* Try it:
Please give the count of lines below with the string "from" in them, and no other words.

* Source data:

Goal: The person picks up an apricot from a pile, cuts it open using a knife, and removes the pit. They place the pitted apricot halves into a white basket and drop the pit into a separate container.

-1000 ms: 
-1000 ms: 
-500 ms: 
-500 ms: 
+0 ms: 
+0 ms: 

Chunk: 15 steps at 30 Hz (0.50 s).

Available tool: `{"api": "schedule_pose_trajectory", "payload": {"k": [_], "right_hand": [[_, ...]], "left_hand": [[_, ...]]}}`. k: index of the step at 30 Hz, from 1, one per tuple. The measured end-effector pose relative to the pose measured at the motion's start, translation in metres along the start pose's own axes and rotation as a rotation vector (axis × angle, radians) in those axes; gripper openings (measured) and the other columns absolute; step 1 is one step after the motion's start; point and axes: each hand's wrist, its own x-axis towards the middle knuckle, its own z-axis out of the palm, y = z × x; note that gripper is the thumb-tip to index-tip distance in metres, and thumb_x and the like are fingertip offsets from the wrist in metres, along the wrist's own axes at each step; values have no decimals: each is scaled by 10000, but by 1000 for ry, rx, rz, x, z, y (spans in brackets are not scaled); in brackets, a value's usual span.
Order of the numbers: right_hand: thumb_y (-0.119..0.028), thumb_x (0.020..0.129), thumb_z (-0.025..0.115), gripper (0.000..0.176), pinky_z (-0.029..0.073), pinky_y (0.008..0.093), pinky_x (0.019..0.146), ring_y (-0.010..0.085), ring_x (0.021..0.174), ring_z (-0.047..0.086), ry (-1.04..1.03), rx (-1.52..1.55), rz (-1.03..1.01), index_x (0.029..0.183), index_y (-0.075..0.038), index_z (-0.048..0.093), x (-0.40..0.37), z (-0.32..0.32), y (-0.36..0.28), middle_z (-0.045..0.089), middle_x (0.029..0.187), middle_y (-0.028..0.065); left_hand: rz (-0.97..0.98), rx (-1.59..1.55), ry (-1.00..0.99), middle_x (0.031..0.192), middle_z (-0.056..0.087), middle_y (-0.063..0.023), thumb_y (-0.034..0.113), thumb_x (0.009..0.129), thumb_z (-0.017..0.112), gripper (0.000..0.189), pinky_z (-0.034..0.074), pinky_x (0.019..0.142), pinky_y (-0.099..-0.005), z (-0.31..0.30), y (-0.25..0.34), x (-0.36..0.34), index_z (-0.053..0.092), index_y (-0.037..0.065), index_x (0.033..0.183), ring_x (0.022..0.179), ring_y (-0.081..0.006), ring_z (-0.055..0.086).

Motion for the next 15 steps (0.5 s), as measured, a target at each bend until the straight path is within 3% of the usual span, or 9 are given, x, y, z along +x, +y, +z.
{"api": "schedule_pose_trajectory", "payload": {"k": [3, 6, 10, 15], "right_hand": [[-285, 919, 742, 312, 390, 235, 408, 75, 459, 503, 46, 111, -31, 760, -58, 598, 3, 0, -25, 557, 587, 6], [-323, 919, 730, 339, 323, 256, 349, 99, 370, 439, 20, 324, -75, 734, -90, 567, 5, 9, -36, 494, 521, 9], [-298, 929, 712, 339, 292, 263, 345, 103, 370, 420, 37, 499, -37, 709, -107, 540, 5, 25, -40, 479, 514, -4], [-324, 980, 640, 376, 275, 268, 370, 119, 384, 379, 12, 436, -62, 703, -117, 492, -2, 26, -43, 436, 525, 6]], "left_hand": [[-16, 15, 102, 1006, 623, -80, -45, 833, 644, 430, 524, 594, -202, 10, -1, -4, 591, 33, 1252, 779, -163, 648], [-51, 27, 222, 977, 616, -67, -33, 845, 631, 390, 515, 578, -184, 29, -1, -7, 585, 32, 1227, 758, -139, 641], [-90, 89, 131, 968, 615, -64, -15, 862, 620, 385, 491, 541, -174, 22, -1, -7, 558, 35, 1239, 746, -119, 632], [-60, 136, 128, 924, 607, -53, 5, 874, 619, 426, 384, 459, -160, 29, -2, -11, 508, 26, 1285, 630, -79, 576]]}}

* Answer:
2